In bonds, the announcement of full write-down of Credit Suisse’s AT1 bonds got bond investors confused, as equities should be written down before any other paper in the ‘bonds’ category. Authorities said that equities will be written down first to end confusion. JP Morgan and Morgan Stanley said that they are willing to buy CS’s AT1 bonds for 2 cents to sell them back ‘somewhere’ for 5 cents.
The BoFA’s implied bond volatility index MOVE is lower than last week’s peak but is still at the highest levels since 2007/2008 subprime crisis.
Equity traders, however, are focused on waning bank stress; the S&P500 closed the day 0.89% up, as Nasdaq 100 gained 0.34%.
Fed meets
The Federal Reserve (Fed) begins its two-day policy meeting today in the middle of a storm.
If the European Central Bank (ECB) decision serves as a cheat sheet, the Fed could hike by 25bp and say that it has tools to inject liquidity in the system to contain crisis.
Investors are also focused on what the Fed will do with the Quantitative Tightening (QT). I don’t think that the Fed will reverse its balance sheet unwinding strategy, or to pause it – because the crisis intervention is a tactical and a short-term move, while the Fed’s huge $8.6 trillion balance sheet must be unwound sooner rather than later.
In this context, the Fed’s balance sheet ticked higher since the SVB collapse, but the Fed members couldn’t comment on the latest events, because the trouble hit the fan while they were in their pre-Fed quiet period.
As a result, all the comments that have not been made since the SVB collapse will come out from Fed Chair Jerome Powell’s mouth, and the March dot plot tomorrow after the decision.

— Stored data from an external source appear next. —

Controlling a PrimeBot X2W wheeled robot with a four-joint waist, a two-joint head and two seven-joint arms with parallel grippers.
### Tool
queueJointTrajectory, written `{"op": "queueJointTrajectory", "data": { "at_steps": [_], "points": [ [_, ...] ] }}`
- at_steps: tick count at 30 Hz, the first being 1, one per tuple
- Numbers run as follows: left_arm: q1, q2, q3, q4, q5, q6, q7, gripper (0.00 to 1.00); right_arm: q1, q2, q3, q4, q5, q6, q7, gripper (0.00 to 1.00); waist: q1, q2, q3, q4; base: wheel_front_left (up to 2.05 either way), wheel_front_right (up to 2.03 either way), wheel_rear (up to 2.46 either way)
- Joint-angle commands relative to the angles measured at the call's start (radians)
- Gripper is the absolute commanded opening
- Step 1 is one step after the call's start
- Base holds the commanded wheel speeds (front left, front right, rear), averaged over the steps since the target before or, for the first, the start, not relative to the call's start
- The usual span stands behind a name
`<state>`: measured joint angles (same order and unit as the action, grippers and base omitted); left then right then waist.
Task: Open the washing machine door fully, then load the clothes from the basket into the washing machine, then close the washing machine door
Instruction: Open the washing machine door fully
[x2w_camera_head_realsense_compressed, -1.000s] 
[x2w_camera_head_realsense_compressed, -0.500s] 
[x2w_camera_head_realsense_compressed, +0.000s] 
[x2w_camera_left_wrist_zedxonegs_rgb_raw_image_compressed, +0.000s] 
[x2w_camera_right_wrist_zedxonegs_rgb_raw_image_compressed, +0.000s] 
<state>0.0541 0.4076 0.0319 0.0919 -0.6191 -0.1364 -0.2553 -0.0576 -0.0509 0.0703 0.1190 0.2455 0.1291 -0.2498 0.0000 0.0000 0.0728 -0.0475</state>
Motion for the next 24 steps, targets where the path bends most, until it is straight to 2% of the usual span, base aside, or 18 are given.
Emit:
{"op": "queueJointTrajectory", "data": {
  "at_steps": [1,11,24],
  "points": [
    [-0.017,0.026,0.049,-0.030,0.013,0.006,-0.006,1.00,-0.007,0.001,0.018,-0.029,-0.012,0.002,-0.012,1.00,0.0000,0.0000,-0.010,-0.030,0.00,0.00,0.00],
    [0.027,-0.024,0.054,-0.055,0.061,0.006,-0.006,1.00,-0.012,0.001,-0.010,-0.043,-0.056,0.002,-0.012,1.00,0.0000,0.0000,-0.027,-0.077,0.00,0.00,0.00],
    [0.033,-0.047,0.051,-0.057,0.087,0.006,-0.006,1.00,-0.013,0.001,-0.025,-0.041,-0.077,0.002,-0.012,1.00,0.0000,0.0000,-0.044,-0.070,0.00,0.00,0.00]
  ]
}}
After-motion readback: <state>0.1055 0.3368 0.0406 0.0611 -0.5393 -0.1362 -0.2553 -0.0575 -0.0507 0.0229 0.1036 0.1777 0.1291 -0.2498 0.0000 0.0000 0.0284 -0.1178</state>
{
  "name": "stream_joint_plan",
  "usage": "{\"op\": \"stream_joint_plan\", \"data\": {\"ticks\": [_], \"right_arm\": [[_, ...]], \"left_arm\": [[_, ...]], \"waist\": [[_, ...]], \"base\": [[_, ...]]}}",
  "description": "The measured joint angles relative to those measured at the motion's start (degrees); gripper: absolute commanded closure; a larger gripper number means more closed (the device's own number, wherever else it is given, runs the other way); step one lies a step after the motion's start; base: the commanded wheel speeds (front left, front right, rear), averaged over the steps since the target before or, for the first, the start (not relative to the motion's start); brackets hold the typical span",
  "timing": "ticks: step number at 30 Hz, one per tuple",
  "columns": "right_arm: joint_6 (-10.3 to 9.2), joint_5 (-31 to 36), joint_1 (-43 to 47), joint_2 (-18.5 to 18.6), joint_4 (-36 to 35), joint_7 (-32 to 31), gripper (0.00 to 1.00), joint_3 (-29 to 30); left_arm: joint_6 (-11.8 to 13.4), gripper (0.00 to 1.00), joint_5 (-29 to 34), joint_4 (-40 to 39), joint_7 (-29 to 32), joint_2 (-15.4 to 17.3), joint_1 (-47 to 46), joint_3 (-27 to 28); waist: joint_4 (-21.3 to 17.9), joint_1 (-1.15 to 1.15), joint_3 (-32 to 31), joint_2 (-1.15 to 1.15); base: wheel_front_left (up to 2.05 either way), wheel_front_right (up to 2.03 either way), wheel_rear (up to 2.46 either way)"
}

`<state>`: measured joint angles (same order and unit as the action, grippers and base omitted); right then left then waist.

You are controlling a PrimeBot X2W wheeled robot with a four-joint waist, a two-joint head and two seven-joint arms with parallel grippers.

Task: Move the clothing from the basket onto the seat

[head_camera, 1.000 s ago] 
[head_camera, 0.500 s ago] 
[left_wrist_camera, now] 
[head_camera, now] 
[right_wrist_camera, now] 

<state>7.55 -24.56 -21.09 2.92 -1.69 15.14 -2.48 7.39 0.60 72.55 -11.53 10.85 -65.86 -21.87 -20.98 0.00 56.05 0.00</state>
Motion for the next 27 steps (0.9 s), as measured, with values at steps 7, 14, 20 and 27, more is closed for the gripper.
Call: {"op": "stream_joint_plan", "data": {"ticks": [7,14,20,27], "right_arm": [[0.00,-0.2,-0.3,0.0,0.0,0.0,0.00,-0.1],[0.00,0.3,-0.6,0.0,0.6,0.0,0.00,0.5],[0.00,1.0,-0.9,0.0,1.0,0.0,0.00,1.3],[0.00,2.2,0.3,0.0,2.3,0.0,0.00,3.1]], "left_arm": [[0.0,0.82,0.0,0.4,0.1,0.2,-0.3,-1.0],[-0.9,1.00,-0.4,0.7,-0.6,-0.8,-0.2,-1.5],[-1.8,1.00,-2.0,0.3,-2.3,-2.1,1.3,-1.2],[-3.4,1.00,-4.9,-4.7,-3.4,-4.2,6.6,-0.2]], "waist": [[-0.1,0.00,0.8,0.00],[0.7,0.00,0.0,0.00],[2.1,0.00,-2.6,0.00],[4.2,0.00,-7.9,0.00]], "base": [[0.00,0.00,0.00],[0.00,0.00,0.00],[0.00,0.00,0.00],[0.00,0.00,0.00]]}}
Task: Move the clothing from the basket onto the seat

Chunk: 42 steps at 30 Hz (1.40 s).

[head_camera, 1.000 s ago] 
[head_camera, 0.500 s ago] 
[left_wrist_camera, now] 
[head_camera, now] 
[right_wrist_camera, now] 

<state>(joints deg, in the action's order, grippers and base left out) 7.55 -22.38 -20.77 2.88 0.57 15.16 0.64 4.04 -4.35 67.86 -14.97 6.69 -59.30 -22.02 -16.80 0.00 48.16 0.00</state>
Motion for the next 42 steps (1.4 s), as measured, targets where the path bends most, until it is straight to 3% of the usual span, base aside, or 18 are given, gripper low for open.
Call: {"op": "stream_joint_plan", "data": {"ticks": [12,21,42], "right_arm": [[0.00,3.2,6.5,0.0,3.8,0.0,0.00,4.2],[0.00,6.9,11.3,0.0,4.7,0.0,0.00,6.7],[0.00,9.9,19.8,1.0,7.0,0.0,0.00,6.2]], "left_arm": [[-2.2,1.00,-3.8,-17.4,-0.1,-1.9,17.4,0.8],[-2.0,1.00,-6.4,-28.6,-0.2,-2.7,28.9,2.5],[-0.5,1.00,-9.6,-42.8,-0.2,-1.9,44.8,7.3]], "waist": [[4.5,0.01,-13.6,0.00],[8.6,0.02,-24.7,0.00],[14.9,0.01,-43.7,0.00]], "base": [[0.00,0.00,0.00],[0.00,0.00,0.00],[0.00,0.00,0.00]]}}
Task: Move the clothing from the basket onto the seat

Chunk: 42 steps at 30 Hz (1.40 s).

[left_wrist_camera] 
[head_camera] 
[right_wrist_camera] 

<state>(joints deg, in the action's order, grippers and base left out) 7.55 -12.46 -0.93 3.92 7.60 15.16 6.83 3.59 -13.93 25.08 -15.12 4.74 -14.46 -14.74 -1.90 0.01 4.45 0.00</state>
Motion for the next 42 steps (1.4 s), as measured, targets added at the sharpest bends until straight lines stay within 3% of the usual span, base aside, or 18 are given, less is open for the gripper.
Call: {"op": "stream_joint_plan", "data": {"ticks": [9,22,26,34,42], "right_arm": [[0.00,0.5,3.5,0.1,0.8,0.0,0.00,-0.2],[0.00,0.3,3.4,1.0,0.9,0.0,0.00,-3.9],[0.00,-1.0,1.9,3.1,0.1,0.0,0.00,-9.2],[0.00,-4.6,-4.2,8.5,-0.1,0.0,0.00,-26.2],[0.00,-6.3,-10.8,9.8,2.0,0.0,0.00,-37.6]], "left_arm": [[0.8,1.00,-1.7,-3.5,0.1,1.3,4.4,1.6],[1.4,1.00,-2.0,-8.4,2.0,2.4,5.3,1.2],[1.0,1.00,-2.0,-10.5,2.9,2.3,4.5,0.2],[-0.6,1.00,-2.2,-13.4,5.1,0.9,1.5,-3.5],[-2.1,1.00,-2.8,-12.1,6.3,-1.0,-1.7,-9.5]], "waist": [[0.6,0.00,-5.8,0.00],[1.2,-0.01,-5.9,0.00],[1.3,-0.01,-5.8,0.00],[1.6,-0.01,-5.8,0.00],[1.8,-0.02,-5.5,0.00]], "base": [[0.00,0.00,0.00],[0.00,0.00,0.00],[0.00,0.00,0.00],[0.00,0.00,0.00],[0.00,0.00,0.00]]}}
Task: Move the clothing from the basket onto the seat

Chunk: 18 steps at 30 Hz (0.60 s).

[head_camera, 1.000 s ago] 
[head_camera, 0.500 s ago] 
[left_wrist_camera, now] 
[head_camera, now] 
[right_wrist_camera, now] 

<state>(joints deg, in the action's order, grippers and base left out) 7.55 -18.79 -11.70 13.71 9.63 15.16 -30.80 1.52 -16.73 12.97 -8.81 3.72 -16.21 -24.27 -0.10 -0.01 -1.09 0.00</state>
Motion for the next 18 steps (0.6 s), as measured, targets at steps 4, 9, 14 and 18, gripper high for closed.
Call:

This morning, activity on Fed funds futures assesses a 75% chance for a 25bp hike. This probability tipped a toe below 50% yesterday.
In the FX, the US dollar index slipped below the 50-DMA yesterday on expectation that the Fed will stay cautious at this week’s meeting given the turmoil across the financial place.
Gold traded above the $2000 psychological mark on Monday, but the price of an ounce is back to below $1980 this morning, thanks to the calming nerves regarding the price action on the banks front. A further improvement in sentiment could rapidly pull the price of an ounce to $1900 mark.